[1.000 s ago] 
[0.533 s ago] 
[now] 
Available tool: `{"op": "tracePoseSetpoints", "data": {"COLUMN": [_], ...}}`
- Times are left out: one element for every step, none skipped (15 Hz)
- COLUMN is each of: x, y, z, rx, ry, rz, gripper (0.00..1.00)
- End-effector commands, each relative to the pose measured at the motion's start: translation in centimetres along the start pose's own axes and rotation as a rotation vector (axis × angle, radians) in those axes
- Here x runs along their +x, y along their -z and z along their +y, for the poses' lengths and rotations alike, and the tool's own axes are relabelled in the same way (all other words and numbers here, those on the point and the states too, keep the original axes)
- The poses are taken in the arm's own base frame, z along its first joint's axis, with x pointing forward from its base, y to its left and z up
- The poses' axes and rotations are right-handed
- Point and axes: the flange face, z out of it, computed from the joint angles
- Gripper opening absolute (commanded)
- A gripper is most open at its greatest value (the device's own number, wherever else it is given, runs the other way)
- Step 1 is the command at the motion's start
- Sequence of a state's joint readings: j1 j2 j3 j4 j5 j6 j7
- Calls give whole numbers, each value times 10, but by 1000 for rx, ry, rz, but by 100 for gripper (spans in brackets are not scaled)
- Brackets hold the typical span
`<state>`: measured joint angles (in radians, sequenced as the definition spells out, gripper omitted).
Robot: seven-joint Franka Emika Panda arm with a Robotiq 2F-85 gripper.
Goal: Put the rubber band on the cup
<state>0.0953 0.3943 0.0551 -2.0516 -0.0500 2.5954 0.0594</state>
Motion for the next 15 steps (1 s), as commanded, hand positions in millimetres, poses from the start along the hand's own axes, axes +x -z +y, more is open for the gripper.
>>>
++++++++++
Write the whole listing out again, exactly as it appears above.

[1.000 s ago] 
[0.533 s ago] 
[now] 
Available tool: `{"op": "tracePoseSetpoints", "data": {"COLUMN": [_], ...}}`
- Times are left out: one element for every step, none skipped (15 Hz)
- COLUMN is each of: x, y, z, rx, ry, rz, gripper (0.00..1.00)
- End-effector commands, each relative to the pose measured at the motion's start: translation in centimetres along the start pose's own axes and rotation as a rotation vector (axis × angle, radians) in those axes
- Here x runs along their +x, y along their -z and z along their +y, for the poses' lengths and rotations alike, and the tool's own axes are relabelled in the same way (all other words and numbers here, those on the point and the states too, keep the original axes)
- The poses are taken in the arm's own base frame, z along its first joint's axis, with x pointing forward from its base, y to its left and z up
- The poses' axes and rotations are right-handed
- Point and axes: the flange face, z out of it, computed from the joint angles
- Gripper opening absolute (commanded)
- A gripper is most open at its greatest value (the device's own number, wherever else it is given, runs the other way)
- Step 1 is the command at the motion's start
- Sequence of a state's joint readings: j1 j2 j3 j4 j5 j6 j7
- Calls give whole numbers, each value times 10, but by 1000 for rx, ry, rz, but by 100 for gripper (spans in brackets are not scaled)
- Brackets hold the typical span
`<state>`: measured joint angles (in radians, sequenced as the definition spells out, gripper omitted).
Robot: seven-joint Franka Emika Panda arm with a Robotiq 2F-85 gripper.
Goal: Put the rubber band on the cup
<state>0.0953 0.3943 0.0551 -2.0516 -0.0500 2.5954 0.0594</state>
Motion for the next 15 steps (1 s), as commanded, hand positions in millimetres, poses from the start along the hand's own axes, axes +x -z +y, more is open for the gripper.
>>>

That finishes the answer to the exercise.